Find all field automorphisms of the field of real numbers \( \mathbb{R} \). (A field automorphism of a field \( F \) is a bijective map \( \sigma : F \to F \) that preserves all of \( F \)’s algebraic properties.)

The best solution was submitted by 박지민. Congratulations!

Similar solutions are submitted by 고진용(+3), 김호진(+3), 박경호(+3), 박민재(+3), 박훈민(+3), 어수강(+3), 전한솔(+3), 정성진(+3), 진우영(+3), 한대진(+3). Thank you for your participation.

Let \( f(z) = z + e^{-z} \). Prove that, for any real number \( \lambda > 1 \), there exists a unique \( w \in H = \{ z \in \mathbb{C} : \text{Re } z > 0 \} \) such that \( f(w) = \lambda \).

The best solution was submitted by 박민재. Congratulations!

Similar solutions are submitted by 김동률(+3), 김범수(+3), 김호진(+3), 박지민(+3), 박훈민(+3), 양지훈(+3), 이시우(+3), 전한솔(+3), 정성진(+3), 조정휘(+3), 진우영(+3), Koswara(+3), Harmanto(+3). Thank you for your participation.

Let \( A, B, C = A+B \) be \( N \times N \) Hermitian matrices. Let \( \alpha_1 \geq \cdots \geq \alpha_N \), \( \beta_1 \geq \cdots \geq \beta_N \), \( \gamma_1 \geq \cdots \geq \gamma_N \) be the eigenvalues of \( A, B, C \), respectively. For any \( 1 \leq i, j \leq N \) with \( i+j -1 \leq N \), prove that
\[ \gamma_{i+j-1} \leq \alpha_i + \beta_j \]

The best solution was submitted by 진우영. Congratulations!

Similar solutions are submitted by 김호진(+3), 박민재(+3), 박훈민(+3), 정성진(+3). Thank you for your participation.

Suppose that a function \( f:[0, 1] \to (0, \infty) \) satisfies that
\[ \int_0^1 f(x) dx = 1. \]
Prove the following inequality.
\[ \left( \int_0^1 |f(x)-1| dx \right)^2 \leq 2 \int_0^1 f(x) \log f(x) dx. \]

The best solution was submitted by 정성진. Congratulations!

Similar solutions are submitted by 박민재(+3), 진우영(+3). Thank you for your participation.
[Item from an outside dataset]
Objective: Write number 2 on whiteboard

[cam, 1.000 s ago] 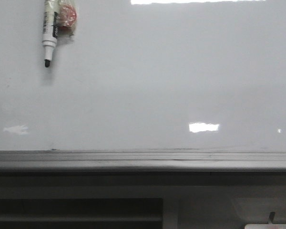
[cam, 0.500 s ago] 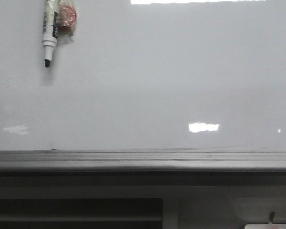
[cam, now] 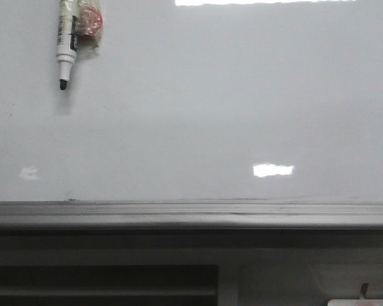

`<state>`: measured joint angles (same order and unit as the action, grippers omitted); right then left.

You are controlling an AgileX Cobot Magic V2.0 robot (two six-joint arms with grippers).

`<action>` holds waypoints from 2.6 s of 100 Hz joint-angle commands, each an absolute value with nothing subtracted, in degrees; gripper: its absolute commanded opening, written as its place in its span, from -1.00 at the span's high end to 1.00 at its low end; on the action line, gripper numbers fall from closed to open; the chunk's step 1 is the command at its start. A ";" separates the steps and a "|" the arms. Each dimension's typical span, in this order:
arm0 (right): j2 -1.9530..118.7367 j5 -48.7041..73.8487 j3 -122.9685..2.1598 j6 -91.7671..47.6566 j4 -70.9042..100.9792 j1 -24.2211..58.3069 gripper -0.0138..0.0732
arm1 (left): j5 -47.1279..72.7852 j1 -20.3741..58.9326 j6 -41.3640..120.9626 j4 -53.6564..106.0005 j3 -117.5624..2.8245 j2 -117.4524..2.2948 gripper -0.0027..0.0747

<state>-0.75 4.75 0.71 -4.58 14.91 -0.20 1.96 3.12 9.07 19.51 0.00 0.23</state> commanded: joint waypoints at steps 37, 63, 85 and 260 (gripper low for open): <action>0.87 9.09 -4.97 -6.75 31.44 -0.55 0.83 | 4.40 2.93 8.98 44.78 -5.61 0.97 0.98; 16.45 24.50 -17.99 -13.77 30.30 0.34 0.83 | 21.45 3.47 16.46 37.97 -18.28 -9.56 0.98; 24.57 25.75 -24.02 -16.83 30.30 5.60 0.80 | 17.22 13.41 18.33 38.99 -21.79 -16.32 0.98; 26.44 25.89 -25.67 -16.83 33.46 7.93 -0.22 | 1.08 35.48 19.83 36.05 -39.69 -62.03 0.98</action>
Let \( R \) be a ring of characteristic zero. Assume further that \( na \neq 0 \) for a positive integer \( n \) and \( a \in R \) unless \( a = 0 \). Suppose that \( e, f, g \in R \) are idempotent (with respect to the multiplication) and satisfy \( e + f + g = 0 \). Show that \( e = f = g = 0 \). (An element \( a \) is idempotent if \( a^2 = a \). )

The best solution was submitted by 박훈민. Congratulations!

Similar solutions are submitted by 김동현(+3), 김호진(+3), 도수일(+3), 박민재(+3), 정성진(+3), 진우영(+3). Thank you for your participation.

Remark: Special thanks to 김동현, who first reported that the condition `characteristic zero’ is insufficient for the problem.